R. C. : Pas seulement. Ces derniers sont très encadrés et sont réalisés dans des cadres expérimentaux. Il est aujourd’hui clé pour certaines indications de continuer à s’assurer que ce que l’on a observé dans un cadre d’essai clinique est toujours vrai en vie réelle. C’est précisément l’objectif de notre centre de données. A terme, la manière dont les patients sont pris en charge sera totalement modifiée.

C’est toute la problématique de la simulation numérique ?

R. C. : Il peut nous arriver pour le développement de certaines molécules, de simuler leur mode d’action biologique, ou leur effet sur un homme virtuel dans les phases de développement. Nous pouvons aujourd’hui aussi générer des nouvelles hypothèses à partir des données de vie réelle. Par exemple en ce qui concerne l’immunothérapie, nous arrivons mieux à identifier pourquoi elle est parfois plus efficace chez certains patients. Il est donc primordial de travailler en collaboration avec les hôpitaux.

Quelles sont les principaux défis auxquels vous êtes confronté ?

R. C. : Le temps médical est précieux. Collecter des données de qualité pour la recherche est fastidieux. Or, nous savons que notre système de soin est sous pression. Le premier objectif d’un clinicien, c’est de soigner les patients et pas forcément de collecter des données. Beaucoup d’études sont menées partout en France. Nous cherchons toujours à faciliter le travail des cliniciens et chercheurs dans nos projets mais cela reste difficile.
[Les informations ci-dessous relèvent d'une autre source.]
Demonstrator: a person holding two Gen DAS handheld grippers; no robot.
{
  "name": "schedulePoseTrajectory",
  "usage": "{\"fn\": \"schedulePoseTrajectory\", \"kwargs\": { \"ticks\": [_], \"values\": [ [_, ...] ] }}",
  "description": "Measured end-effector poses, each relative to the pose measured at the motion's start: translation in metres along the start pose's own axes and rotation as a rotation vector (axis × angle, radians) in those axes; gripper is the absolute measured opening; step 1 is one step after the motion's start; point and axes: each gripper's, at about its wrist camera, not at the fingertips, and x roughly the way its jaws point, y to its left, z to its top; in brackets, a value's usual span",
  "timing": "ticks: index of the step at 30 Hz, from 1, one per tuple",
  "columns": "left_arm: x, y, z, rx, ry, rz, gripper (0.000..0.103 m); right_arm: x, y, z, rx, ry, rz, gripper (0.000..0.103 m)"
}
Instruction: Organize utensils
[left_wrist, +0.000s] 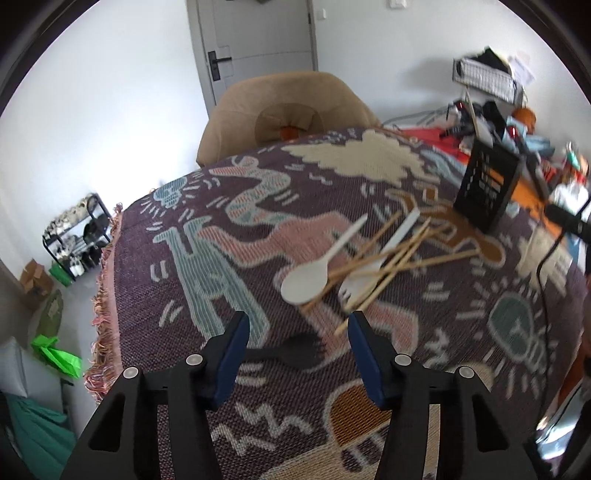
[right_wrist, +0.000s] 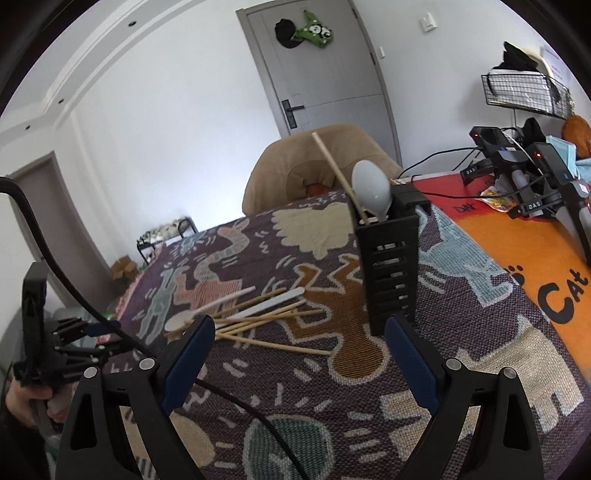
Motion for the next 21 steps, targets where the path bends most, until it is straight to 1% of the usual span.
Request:
{"fn": "schedulePoseTrajectory", "kwargs": {
  "ticks": [1, 3, 8, 10, 14, 16, 20, 21],
  "values": [
    [0.003, -0.002, -0.003, 0.015, 0.007, 0.002, 0.052, 0.001, 0.001, 0.0, -0.002, 0.003, 0.001, 0.093],
    [0.008, -0.005, -0.009, 0.04, 0.022, 0.008, 0.048, 0.004, 0.003, -0.001, -0.008, 0.008, 0.0, 0.093],
    [0.022, -0.011, -0.018, 0.081, 0.05, 0.009, 0.047, 0.01, 0.004, -0.002, -0.015, 0.02, -0.002, 0.093],
    [0.027, -0.015, -0.02, 0.101, 0.059, 0.011, 0.042, 0.011, 0.004, -0.004, -0.015, 0.024, -0.003, 0.093],
    [0.039, -0.022, -0.025, 0.145, 0.082, 0.025, 0.04, 0.015, 0.005, -0.006, -0.027, 0.038, -0.003, 0.093],
    [0.045, -0.024, -0.027, 0.16, 0.096, 0.035, 0.036, 0.017, 0.008, -0.007, -0.038, 0.042, -0.001, 0.093],
    [0.047, -0.021, -0.029, 0.164, 0.073, 0.03, 0.036, 0.022, 0.015, -0.008, -0.059, 0.059, 0.012, 0.093],
    [0.048, -0.02, -0.029, 0.156, 0.067, 0.022, 0.033, 0.024, 0.017, -0.008, -0.064, 0.062, 0.016, 0.093]
  ]
}}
Il est donc important de pouvoir réutiliser le plus possible des données cliniques.

Toutes ces recherches sont coûteuses….

R. C. : Certains centres sont particulièrement bien équipés en termes de data, c’est le cas de l’institut Curie qui dispose de sa propre infrastructure pour déployer des recherches sur ses propres données. Tous les centres ne sont pas au même niveau. Les hôpitaux les plus importants s’équipent aussi pour leurs propres programmes de recherche. Au sein de l’AP-HP, plus de 25 personnes travaillent dedans pour construire de grands entrepôts de santé. Aux Etats-Unis, ils sont bien plus nombreux. Toutes ces installations supposent un investissement financier et humain, et prennent du temps à se mettre en place. Dès que nous le pouvons, nous travaillons avec les structures hospitalières pour les aider.

Comment évolue la législation sur ces sujets de data et de bio-éthique ?

R. C. : Elle évolue globalement dans le bon sens. Nous avons un cadre assez clair et des procédures qui permettent d’accélérer la mise en place de projets n’impliquant pas la personne humaine. Bien que le droit à l’information soit légitime lorsqu’on traite des données de santé, il n’est pas toujours simple de pouvoir, techniquement, informer tous les patients qu’une donnée ne permettant pas de directement les identifier mais les concernant, sera utilisée pour produire une statistique sur 20.000 ou 200.000 patients. Notamment par exemple car dans les essais cliniques nous n’avons pas d’informations nous permettant de prévenir les patients, il incombe donc aux cliniciens de le faire.

Est-ce qu’il y a des indicateurs qui permettent déjà d’évaluer le nombre de cancers mieux traités, mieux soignés grâce à un meilleur usage de ces données ?

R. C. : Il y a des publications scientifiques, basées sur des données robustes, c’est pour nous le meilleur indicateur. On peut aussi se demander s’il y a des cancers que l’on peut diagnostiquer plus tôt ou mieux grâce à des données. C’est un sujet qui anime des débats en santé publique, et les campagnes de dépistage et de prévention ont beaucoup progressé même si elles n’arrivent pas à toucher toute la population cible notamment dans le cancer du sein. Côté pharma ou diagnostic nous co-développons des algorithmes d’IA qui pourront peut-être permettre de détecter plus précisément et plus rapidement certains types de cancers. C’est un enjeu majeur, nous nous posons constamment la question de ce que l’on peut faire au-delà du thérapeutique pour diagnostiquer plus vite, anticiper les rechutes ou même accélérer l’accès à de nouveaux tests génétiques plus précis.